* YOUR OBJECTIVE
Pictures are not repeated. Every line from the beginning of the entries through the one with "Coordinates are whole" is restated exactly.

Data records:
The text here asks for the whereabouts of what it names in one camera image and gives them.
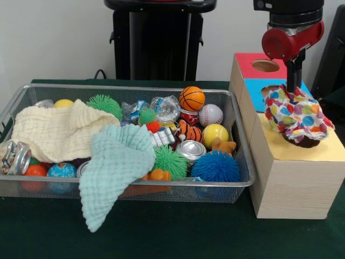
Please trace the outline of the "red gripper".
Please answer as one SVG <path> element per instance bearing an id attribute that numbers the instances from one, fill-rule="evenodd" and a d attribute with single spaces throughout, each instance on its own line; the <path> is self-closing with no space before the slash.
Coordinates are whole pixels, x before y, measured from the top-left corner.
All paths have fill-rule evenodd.
<path id="1" fill-rule="evenodd" d="M 323 21 L 297 28 L 267 26 L 261 45 L 270 59 L 281 59 L 287 68 L 287 92 L 294 92 L 295 85 L 302 85 L 302 63 L 306 58 L 306 49 L 320 41 L 325 31 Z"/>

* TASK SOLUTION
The text here asks for the whereabouts of what it names in one camera image and gives them.
Please trace the outline of the "red gripper".
Please answer as one SVG <path> element per instance bearing an id attribute that numbers the instances from one, fill-rule="evenodd" and a d attribute with single spaces throughout, each instance on its own line; the <path> is self-closing with no space before the slash.
Coordinates are whole pixels, x before y, measured from the top-left corner.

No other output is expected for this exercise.